Providing Accessible Time Limits

Overview

Some people require more time than others to complete a task. For example, it generally takes people with physical disabilities or vision impairments more time to complete a web form than people with fast typing skills and perfect vision. Given this diversity among people, it’s difficult to predict how much time to allow for a given task.

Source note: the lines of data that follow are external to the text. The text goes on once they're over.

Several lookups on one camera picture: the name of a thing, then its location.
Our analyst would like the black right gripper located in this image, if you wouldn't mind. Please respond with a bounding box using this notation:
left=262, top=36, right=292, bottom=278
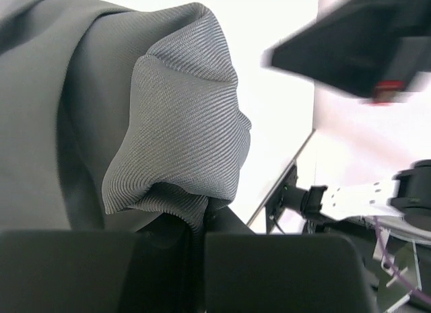
left=265, top=0, right=430, bottom=106

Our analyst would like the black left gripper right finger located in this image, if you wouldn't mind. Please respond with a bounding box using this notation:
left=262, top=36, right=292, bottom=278
left=204, top=208, right=378, bottom=312

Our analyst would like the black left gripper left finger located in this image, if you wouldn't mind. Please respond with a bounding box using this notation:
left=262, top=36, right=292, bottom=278
left=1, top=221, right=202, bottom=312

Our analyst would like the grey pleated skirt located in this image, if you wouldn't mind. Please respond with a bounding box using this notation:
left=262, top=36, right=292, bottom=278
left=1, top=0, right=251, bottom=242

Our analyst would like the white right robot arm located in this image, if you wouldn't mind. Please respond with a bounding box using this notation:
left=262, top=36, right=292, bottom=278
left=265, top=0, right=430, bottom=230

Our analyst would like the aluminium table frame rail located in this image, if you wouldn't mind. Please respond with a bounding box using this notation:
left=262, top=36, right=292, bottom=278
left=246, top=129, right=316, bottom=228

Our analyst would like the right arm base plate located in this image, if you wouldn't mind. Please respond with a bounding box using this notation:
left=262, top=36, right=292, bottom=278
left=263, top=162, right=327, bottom=234

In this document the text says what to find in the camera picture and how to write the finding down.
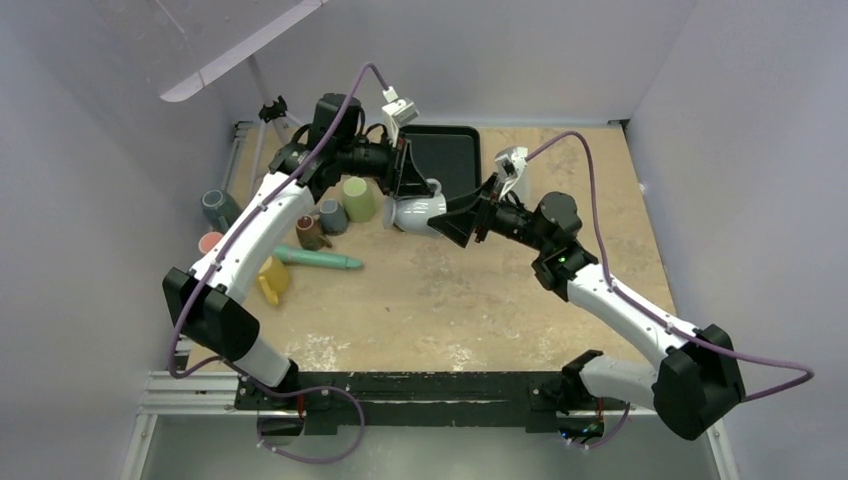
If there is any purple cable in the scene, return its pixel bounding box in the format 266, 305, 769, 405
523, 130, 815, 403
166, 62, 392, 380

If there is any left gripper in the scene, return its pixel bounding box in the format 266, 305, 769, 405
337, 130, 434, 198

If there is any pink cup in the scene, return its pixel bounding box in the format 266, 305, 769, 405
197, 231, 223, 256

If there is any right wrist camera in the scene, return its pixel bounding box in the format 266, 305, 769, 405
495, 146, 530, 201

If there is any blue patterned mug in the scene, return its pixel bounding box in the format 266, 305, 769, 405
318, 199, 349, 236

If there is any green cup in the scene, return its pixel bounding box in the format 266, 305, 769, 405
342, 177, 377, 223

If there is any dark teal mug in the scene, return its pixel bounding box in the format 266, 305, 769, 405
200, 189, 242, 233

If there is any black tray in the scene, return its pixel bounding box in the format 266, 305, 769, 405
401, 125, 482, 199

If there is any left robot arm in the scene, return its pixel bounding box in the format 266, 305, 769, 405
163, 88, 433, 409

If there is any teal cylinder toy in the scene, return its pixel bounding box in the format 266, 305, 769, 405
273, 245, 364, 270

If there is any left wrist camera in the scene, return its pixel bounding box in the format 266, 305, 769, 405
382, 86, 419, 146

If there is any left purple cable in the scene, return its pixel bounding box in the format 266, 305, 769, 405
166, 62, 392, 380

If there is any white mug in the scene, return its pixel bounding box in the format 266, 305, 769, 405
382, 178, 447, 238

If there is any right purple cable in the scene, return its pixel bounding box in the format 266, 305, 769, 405
523, 130, 815, 403

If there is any yellow mug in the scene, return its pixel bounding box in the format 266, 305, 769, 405
256, 257, 291, 307

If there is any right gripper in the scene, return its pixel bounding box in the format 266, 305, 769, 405
427, 173, 550, 253

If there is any brown mug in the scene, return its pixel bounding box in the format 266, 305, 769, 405
295, 215, 333, 251

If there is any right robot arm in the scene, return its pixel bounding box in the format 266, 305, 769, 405
427, 176, 746, 440

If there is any aluminium rail frame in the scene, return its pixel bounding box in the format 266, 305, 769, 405
122, 372, 739, 479

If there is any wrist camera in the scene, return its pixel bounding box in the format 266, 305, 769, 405
382, 86, 419, 146
495, 146, 530, 201

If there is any tripod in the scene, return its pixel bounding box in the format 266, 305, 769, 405
247, 55, 303, 193

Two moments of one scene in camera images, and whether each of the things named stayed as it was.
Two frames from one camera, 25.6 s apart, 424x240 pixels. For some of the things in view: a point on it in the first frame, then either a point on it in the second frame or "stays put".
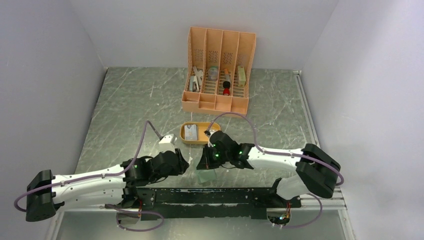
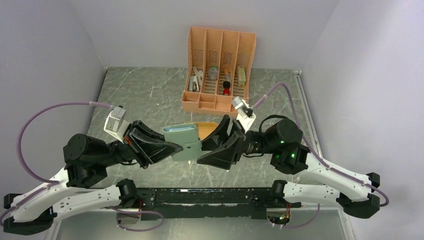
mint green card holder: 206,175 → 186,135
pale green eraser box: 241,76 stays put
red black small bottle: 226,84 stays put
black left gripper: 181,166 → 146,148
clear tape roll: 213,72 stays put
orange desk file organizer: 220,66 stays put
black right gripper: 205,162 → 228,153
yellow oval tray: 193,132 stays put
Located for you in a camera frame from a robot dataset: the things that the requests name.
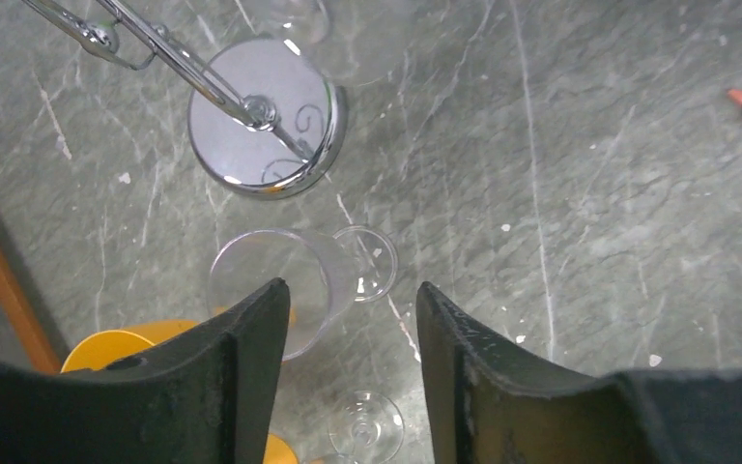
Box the chrome wine glass rack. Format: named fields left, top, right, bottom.
left=28, top=1, right=348, bottom=200

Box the small clear wine glass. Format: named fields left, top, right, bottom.
left=307, top=391, right=405, bottom=464

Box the orange goblet front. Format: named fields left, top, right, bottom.
left=263, top=433, right=300, bottom=464

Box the orange wooden dish rack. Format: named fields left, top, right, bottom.
left=0, top=248, right=62, bottom=374

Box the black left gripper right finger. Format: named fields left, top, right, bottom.
left=415, top=282, right=742, bottom=463

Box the orange goblet rear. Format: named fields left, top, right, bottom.
left=60, top=319, right=199, bottom=373

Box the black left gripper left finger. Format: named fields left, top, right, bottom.
left=0, top=278, right=290, bottom=463

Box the red pen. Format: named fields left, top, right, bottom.
left=727, top=89, right=742, bottom=108

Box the orange goblet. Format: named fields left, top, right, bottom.
left=263, top=433, right=300, bottom=464
left=60, top=319, right=199, bottom=373

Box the clear champagne flute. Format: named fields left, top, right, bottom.
left=207, top=225, right=399, bottom=362

However, if security concerns or other factors require a time limit to be enforced, it’s important to be sure users are warned in advance before the time limit expires and offered an opportunity to extend their time.

Techniques

The following are among the techniques recommended by the W3C Web Content Accessibility Guidelines 2.0:

  • Turn off: The user is allowed to turn off the time limit before encountering it
  • Adjust: The user is allowed to adjust the time limit before encountering it over a wide range that is at least ten times the length of the default setting
  • Extend: The user is warned before time expires and given at least 20 seconds to extend the time limit with a simple action (for example, “press the space bar”), and the user is allowed to extend the time limit at least ten times

Extended Time on Tests

Qualified students with disabilities sometimes receive extended time on tests as an accommodation arranged through Disability Resources for Students. For steps on how to grant extended time for a particular student within Canvas, see the Canvas Guide Once I publish a timed quiz, how can I give my students extra time?